**The data:**
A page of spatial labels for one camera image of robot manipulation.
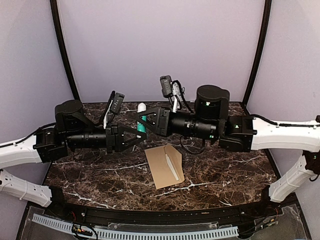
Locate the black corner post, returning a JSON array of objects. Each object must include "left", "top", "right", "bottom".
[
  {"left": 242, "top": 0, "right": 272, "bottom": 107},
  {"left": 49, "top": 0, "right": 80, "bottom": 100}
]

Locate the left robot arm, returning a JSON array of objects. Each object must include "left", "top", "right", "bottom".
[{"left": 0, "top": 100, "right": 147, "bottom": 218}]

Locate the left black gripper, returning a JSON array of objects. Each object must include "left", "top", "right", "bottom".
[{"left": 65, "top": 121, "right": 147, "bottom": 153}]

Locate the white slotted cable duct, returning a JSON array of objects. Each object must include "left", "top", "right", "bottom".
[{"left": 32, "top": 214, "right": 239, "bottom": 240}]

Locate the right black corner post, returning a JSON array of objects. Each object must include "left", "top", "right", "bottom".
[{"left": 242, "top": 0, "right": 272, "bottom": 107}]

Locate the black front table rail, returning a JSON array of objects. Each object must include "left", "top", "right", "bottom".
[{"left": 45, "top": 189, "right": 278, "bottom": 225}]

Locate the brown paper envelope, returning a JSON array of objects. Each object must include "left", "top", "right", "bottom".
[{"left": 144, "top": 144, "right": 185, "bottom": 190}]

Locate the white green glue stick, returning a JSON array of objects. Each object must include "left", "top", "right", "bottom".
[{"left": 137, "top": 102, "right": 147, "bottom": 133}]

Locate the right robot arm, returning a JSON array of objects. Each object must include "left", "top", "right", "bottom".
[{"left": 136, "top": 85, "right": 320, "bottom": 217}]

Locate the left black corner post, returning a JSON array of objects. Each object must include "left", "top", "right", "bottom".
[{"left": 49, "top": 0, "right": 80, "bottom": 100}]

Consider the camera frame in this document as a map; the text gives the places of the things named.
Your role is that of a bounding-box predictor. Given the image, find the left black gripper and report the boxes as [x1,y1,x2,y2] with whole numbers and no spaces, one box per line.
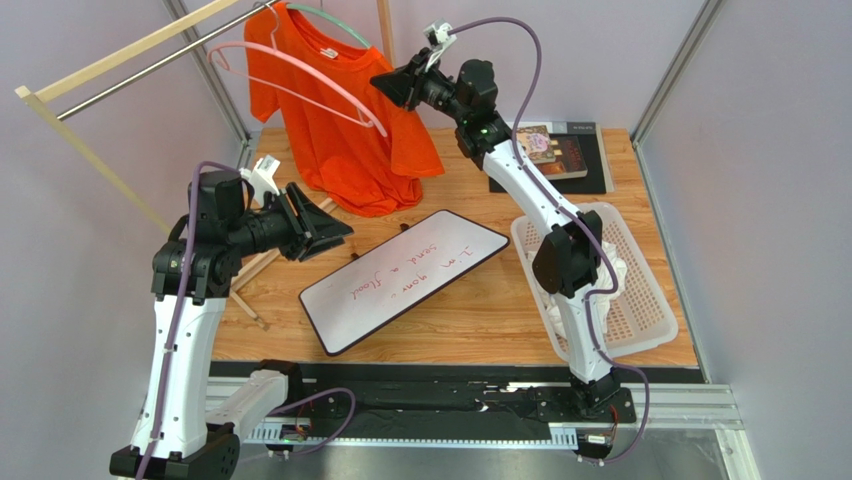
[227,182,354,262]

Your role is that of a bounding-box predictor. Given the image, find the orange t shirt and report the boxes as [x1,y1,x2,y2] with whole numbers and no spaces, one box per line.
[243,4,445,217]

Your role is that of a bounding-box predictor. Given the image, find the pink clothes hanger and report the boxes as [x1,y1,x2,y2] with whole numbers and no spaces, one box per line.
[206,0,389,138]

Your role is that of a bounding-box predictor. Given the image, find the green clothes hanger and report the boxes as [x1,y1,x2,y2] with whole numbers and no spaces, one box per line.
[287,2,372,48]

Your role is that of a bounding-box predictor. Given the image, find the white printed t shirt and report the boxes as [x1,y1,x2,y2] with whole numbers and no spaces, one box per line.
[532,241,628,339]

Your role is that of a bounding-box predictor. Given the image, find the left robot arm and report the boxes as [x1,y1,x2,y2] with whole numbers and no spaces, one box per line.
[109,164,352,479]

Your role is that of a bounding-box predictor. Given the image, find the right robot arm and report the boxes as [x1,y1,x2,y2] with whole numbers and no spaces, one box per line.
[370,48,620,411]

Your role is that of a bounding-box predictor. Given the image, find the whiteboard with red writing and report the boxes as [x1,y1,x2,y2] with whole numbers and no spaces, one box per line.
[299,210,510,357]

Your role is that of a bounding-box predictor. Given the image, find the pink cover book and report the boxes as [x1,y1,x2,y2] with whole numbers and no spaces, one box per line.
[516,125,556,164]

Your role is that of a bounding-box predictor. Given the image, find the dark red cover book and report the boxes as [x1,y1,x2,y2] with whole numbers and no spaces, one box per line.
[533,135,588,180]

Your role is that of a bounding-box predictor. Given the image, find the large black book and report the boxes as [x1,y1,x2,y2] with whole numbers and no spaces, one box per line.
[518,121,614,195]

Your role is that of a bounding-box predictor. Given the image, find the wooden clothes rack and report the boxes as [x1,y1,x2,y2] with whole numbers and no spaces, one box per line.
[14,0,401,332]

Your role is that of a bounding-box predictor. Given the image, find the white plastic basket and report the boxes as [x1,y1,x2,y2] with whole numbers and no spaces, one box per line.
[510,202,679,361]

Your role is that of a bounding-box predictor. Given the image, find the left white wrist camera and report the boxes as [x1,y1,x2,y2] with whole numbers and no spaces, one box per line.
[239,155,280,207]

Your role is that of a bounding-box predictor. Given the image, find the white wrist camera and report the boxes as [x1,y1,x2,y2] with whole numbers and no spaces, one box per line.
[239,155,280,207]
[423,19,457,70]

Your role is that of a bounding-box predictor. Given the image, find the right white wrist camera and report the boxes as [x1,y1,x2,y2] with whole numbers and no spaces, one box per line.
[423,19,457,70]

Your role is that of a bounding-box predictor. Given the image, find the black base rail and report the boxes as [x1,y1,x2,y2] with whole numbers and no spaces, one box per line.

**Aim of the exercise:**
Reproduce the listing verbatim, pictures excluded.

**Solution below:**
A page of spatial labels for one camera image of robot manipulation.
Locate the black corner post, returning a JSON array of objects. Each object must include "left", "top", "right", "bottom".
[
  {"left": 242, "top": 0, "right": 272, "bottom": 107},
  {"left": 49, "top": 0, "right": 80, "bottom": 100}
]

Locate the left robot arm, returning a JSON array of objects. Each object must include "left", "top", "right", "bottom".
[{"left": 0, "top": 100, "right": 147, "bottom": 218}]

Locate the left black gripper, returning a JSON array of objects. Each object must include "left", "top", "right", "bottom".
[{"left": 65, "top": 121, "right": 147, "bottom": 153}]

Locate the white slotted cable duct, returning a JSON array of objects. Each object must include "left", "top", "right", "bottom".
[{"left": 32, "top": 214, "right": 239, "bottom": 240}]

Locate the right black corner post, returning a JSON array of objects. Each object must include "left", "top", "right", "bottom".
[{"left": 242, "top": 0, "right": 272, "bottom": 107}]

Locate the black front table rail, returning a JSON array of objects. Each object must include "left", "top", "right", "bottom".
[{"left": 45, "top": 189, "right": 278, "bottom": 225}]

Locate the brown paper envelope, returning a JSON array of objects. Each object must include "left", "top", "right", "bottom".
[{"left": 144, "top": 144, "right": 185, "bottom": 190}]

Locate the white green glue stick, returning a JSON array of objects. Each object must include "left", "top", "right", "bottom".
[{"left": 137, "top": 102, "right": 147, "bottom": 133}]

Locate the right robot arm, returning a JSON array of objects. Each object must include "left", "top", "right", "bottom".
[{"left": 136, "top": 85, "right": 320, "bottom": 217}]

Locate the left black corner post, returning a JSON array of objects. Each object must include "left", "top", "right", "bottom".
[{"left": 49, "top": 0, "right": 80, "bottom": 100}]

Consider the camera frame in this document as a map; the text gives the places of the things named.
Your role is that of a bounding-box predictor. Given the image, find the left black gripper and report the boxes as [x1,y1,x2,y2] with whole numbers and no spaces, one box per line.
[227,182,354,262]

Your role is that of a bounding-box predictor. Given the image, find the orange t shirt and report the boxes as [x1,y1,x2,y2] with whole numbers and no spaces, one box per line.
[243,4,445,217]

Your role is that of a bounding-box predictor. Given the image, find the pink clothes hanger and report the boxes as [x1,y1,x2,y2] with whole numbers and no spaces, one box per line.
[206,0,389,138]

Your role is that of a bounding-box predictor. Given the image, find the green clothes hanger and report the boxes as [x1,y1,x2,y2] with whole numbers and no spaces, one box per line.
[287,2,372,48]

Your role is that of a bounding-box predictor. Given the image, find the white printed t shirt and report the boxes as [x1,y1,x2,y2] with whole numbers and no spaces, one box per line.
[532,241,628,339]

Your role is that of a bounding-box predictor. Given the image, find the left robot arm and report the boxes as [x1,y1,x2,y2] with whole numbers and no spaces, one box per line.
[109,164,352,479]

Your role is that of a bounding-box predictor. Given the image, find the right robot arm and report the boxes as [x1,y1,x2,y2] with whole numbers and no spaces, one box per line.
[370,48,620,411]

Your role is that of a bounding-box predictor. Given the image, find the whiteboard with red writing and report the boxes as [x1,y1,x2,y2] with whole numbers and no spaces, one box per line.
[299,210,510,357]

Your role is that of a bounding-box predictor. Given the image, find the pink cover book and report the boxes as [x1,y1,x2,y2] with whole numbers and no spaces, one box per line.
[516,125,556,164]

Your role is that of a bounding-box predictor. Given the image, find the dark red cover book and report the boxes as [x1,y1,x2,y2] with whole numbers and no spaces, one box per line.
[533,135,588,180]

Your role is that of a bounding-box predictor. Given the image, find the large black book and report the boxes as [x1,y1,x2,y2] with whole numbers and no spaces, one box per line.
[518,121,614,195]

Your role is that of a bounding-box predictor. Given the image, find the wooden clothes rack and report the boxes as [x1,y1,x2,y2] with whole numbers and no spaces, one box per line.
[14,0,401,332]

Your role is that of a bounding-box predictor. Given the image, find the white plastic basket and report the boxes as [x1,y1,x2,y2] with whole numbers and no spaces, one box per line.
[510,202,679,361]

Your role is that of a bounding-box predictor. Given the image, find the left white wrist camera and report the boxes as [x1,y1,x2,y2] with whole numbers and no spaces, one box per line.
[239,155,280,207]

Your role is that of a bounding-box predictor. Given the image, find the white wrist camera and report the boxes as [x1,y1,x2,y2] with whole numbers and no spaces, one box per line.
[239,155,280,207]
[423,19,457,70]

Your role is that of a bounding-box predictor. Given the image, find the right white wrist camera and report the boxes as [x1,y1,x2,y2] with whole numbers and no spaces, one box per line.
[423,19,457,70]

Your role is that of a bounding-box predictor. Given the image, find the black base rail and report the boxes as [x1,y1,x2,y2] with whole numbers and no spaces, one box per line.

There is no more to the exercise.